Your assignment:
Exact copy, no pictures: set down every entry below as written.
** Data extracts follows **
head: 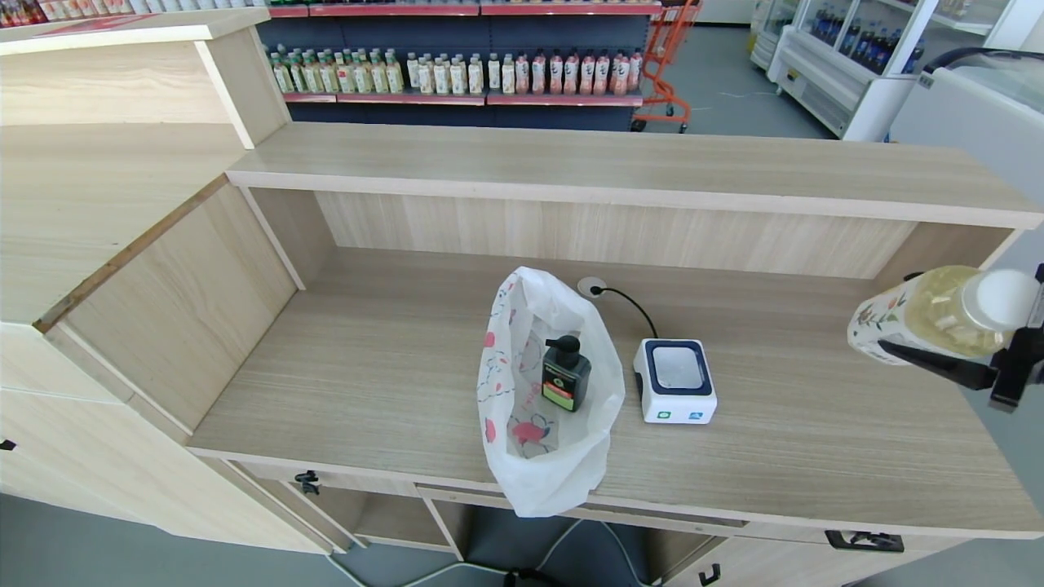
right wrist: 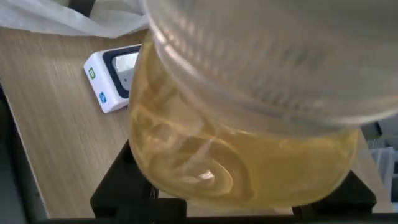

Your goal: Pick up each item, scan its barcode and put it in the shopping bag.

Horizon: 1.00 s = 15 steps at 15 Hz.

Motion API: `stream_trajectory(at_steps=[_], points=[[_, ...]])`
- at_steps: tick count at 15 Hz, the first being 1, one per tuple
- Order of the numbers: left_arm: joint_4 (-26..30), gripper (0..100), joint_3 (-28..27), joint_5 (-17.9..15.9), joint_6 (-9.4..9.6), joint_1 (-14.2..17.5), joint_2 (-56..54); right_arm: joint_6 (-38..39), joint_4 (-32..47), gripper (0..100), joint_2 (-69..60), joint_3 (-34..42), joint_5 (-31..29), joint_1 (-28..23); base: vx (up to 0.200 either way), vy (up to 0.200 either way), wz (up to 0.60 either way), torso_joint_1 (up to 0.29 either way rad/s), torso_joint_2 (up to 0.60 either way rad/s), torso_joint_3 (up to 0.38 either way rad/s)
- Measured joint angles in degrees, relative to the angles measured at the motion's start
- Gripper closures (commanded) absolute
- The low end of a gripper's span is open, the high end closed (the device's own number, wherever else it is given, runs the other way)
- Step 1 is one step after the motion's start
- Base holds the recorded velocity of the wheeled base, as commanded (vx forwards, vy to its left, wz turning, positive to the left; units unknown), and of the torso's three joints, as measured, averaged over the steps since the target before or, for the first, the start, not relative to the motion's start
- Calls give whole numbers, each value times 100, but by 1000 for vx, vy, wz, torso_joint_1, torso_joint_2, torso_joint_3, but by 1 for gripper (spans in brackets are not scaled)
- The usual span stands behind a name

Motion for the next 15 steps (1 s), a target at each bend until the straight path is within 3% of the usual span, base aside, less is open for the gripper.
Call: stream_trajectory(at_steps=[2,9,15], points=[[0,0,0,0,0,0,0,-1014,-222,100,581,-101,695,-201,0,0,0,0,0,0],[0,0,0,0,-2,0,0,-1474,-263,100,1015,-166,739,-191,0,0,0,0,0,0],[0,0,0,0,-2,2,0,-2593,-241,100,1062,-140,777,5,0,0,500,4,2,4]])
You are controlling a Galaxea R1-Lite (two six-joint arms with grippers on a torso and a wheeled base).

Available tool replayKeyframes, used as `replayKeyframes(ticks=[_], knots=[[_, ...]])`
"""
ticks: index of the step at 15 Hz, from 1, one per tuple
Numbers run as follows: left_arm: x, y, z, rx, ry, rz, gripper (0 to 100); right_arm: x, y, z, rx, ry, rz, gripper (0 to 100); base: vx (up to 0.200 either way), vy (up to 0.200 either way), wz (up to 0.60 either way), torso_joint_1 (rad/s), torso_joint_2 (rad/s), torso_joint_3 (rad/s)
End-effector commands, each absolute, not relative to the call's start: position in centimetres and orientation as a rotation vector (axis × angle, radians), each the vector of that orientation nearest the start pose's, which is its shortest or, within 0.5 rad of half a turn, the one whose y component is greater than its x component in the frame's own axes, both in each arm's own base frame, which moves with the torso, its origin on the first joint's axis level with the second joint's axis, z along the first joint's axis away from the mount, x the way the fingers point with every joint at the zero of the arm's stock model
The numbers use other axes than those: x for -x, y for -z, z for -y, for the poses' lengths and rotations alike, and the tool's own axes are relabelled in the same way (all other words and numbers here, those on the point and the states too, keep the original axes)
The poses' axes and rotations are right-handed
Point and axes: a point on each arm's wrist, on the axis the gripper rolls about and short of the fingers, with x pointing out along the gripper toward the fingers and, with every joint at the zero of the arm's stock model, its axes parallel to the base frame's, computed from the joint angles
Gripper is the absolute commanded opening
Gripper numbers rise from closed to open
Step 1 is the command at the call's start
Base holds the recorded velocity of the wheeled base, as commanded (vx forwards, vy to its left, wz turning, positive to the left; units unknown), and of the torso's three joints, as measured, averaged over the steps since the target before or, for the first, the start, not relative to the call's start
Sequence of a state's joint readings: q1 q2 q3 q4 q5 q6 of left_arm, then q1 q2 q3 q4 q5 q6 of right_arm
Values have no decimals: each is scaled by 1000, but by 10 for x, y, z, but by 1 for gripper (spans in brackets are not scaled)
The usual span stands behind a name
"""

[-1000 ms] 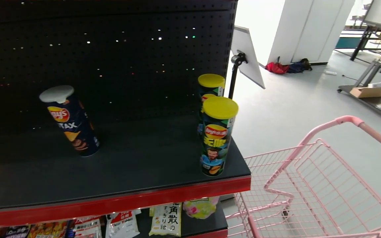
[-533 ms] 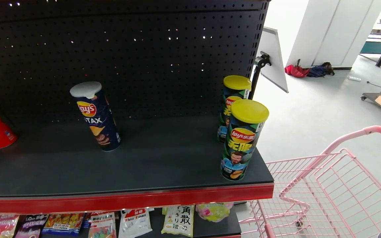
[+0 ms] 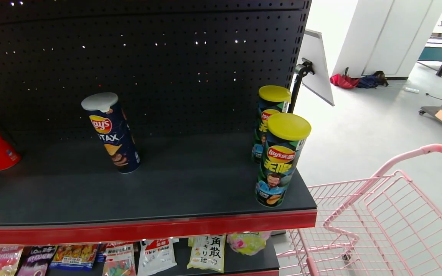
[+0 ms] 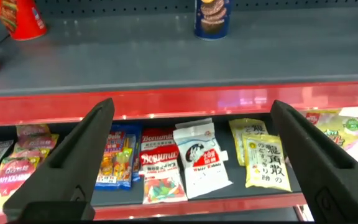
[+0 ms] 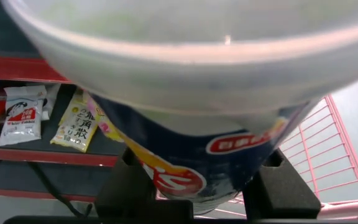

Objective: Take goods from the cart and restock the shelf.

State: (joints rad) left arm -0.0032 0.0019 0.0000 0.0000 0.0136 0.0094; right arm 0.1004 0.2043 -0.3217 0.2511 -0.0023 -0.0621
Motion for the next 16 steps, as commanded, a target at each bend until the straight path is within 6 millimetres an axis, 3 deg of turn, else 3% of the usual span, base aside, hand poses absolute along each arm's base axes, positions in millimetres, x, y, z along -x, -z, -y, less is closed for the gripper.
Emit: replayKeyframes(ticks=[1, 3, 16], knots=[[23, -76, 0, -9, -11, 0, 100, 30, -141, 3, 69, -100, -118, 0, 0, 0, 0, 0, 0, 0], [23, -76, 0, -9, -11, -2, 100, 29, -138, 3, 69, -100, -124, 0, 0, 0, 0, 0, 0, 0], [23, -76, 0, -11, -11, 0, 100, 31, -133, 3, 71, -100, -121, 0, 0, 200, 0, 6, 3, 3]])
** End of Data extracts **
Task output:
head: 
right wrist: 

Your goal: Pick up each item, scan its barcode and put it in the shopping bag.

Horizon: 1.00 s = 15 steps at 15 Hz.

Motion API: `stream_trajectory(at_steps=[_], points=[[_, ...]])`
- at_steps: tick count at 15 Hz, the first being 1, one per tuple
- Order of the numbers: left_arm: joint_4 (-26..30), gripper (0..100), joint_3 (-28..27), joint_5 (-17.9..15.9), joint_6 (-9.4..9.6), joint_1 (-14.2..17.5), joint_2 (-56..54); right_arm: joint_6 (-38..39), joint_4 (-32..47), gripper (0..100), joint_2 (-69..60), joint_3 (-34..42), joint_5 (-31..29), joint_1 (-28..23); base: vx (up to 0.200 either way), vy (up to 0.200 either way), wz (up to 0.60 either way), torso_joint_1 (up to 0.29 either way rad/s), torso_joint_2 (up to 0.60 either way rad/s), torso_joint_3 (up to 0.38 either way rad/s)
- Measured joint angles in degrees, relative to the angles measured at the motion's start
- Gripper closures (commanded) absolute
- The low end of a gripper's span is open, the high end closed (the device's own number, wherever else it is given, runs the other way)
- Step 1 is one step after the motion's start
- Base holds the recorded velocity of the wheeled base, as commanded (vx forwards, vy to its left, wz turning, positive to the left; units unknown), and of the torso's three joints, as measured, averaged over the steps since the target before or, for the first, the start, not relative to the motion's start
- Calls give whole numbers, each value times 100, but by 1000 for vx, vy, wz, torso_joint_1, torso_joint_2, torso_joint_3, but by 1 for gripper (spans in brackets are not scaled)
- The usual span stands behind a name

Motion for the next 15 steps (1 s), a target at each bend until the straight path is within 3% of the usual span, base aside, less is open for the gripper.
Call: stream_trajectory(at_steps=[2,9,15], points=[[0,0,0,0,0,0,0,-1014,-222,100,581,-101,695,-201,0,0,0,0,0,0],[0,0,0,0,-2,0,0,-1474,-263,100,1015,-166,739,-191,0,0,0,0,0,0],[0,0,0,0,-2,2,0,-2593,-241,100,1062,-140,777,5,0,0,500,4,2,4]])
You are controlling a Galaxea R1-Lite (two six-joint arms with grippers on a torso and a wheeled base).

Available tool replayKeyframes, used as `replayKeyframes(ticks=[_], knots=[[_, ...]])`
"""
ticks: index of the step at 15 Hz, from 1, one per tuple
Numbers run as follows: left_arm: x, y, z, rx, ry, rz, gripper (0 to 100); right_arm: x, y, z, rx, ry, rz, gripper (0 to 100); base: vx (up to 0.200 either way), vy (up to 0.200 either way), wz (up to 0.60 either way), torso_joint_1 (rad/s), torso_joint_2 (rad/s), torso_joint_3 (rad/s)
End-effector commands, each absolute, not relative to the call's start: position in centimetres and orientation as a rotation vector (axis × angle, radians), each the vector of that orientation nearest the start pose's, which is its shortest or, within 0.5 rad of half a turn, the one whose y component is greater than its x component in the frame's own axes, both in each arm's own base frame, which moves with the torso, its origin on the first joint's axis level with the second joint's axis, z along the first joint's axis away from the mount, x the way the fingers point with every joint at the zero of the arm's stock model
The numbers use other axes than those: x for -x, y for -z, z for -y, for the poses' lengths and rotations alike, and the tool's own axes are relabelled in the same way (all other words and numbers here, those on the point and the states too, keep the original axes)
The poses' axes and rotations are right-handed
Point and axes: a point on each arm's wrist, on the axis the gripper rolls about and short of the fingers, with x pointing out along the gripper toward the fingers and, with every joint at the zero of the arm's stock model, its axes parallel to the base frame's, computed from the joint angles
Gripper is the absolute commanded opening
Gripper numbers rise from closed to open
Step 1 is the command at the call's start
Base holds the recorded velocity of the wheeled base, as commanded (vx forwards, vy to its left, wz turning, positive to the left; units unknown), and of the torso's three joints, as measured, averaged over the steps since the target before or, for the first, the start, not relative to the call's start
Sequence of a state's joint readings: q1 q2 q3 q4 q5 q6 of left_arm, then q1 q2 q3 q4 q5 q6 of right_arm
Values have no decimals: each is scaled by 1000, but by 10 for x, y, z, but by 1 for gripper (spans in brackets are not scaled)
The usual span stands behind a name
"""

[-1000 ms] 
[-533 ms] 
[+0 ms] 
[+0 ms] 
[+0 ms] 

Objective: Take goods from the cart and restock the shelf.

State: (joints rad) left arm -0.0032 0.0019 0.0000 0.0000 0.0136 0.0094; right arm 0.1004 0.2043 -0.3217 0.2511 -0.0023 -0.0621
Motion for the next 16 steps, as commanded, a target at each bend until the straight path is within 6 millimetres an axis, 3 deg of turn, else 3% of the usual span, base aside, hand poses absolute along each arm's base axes, positions in millimetres, x, y, z along -x, -z, -y, less is closed for the gripper.
Emit: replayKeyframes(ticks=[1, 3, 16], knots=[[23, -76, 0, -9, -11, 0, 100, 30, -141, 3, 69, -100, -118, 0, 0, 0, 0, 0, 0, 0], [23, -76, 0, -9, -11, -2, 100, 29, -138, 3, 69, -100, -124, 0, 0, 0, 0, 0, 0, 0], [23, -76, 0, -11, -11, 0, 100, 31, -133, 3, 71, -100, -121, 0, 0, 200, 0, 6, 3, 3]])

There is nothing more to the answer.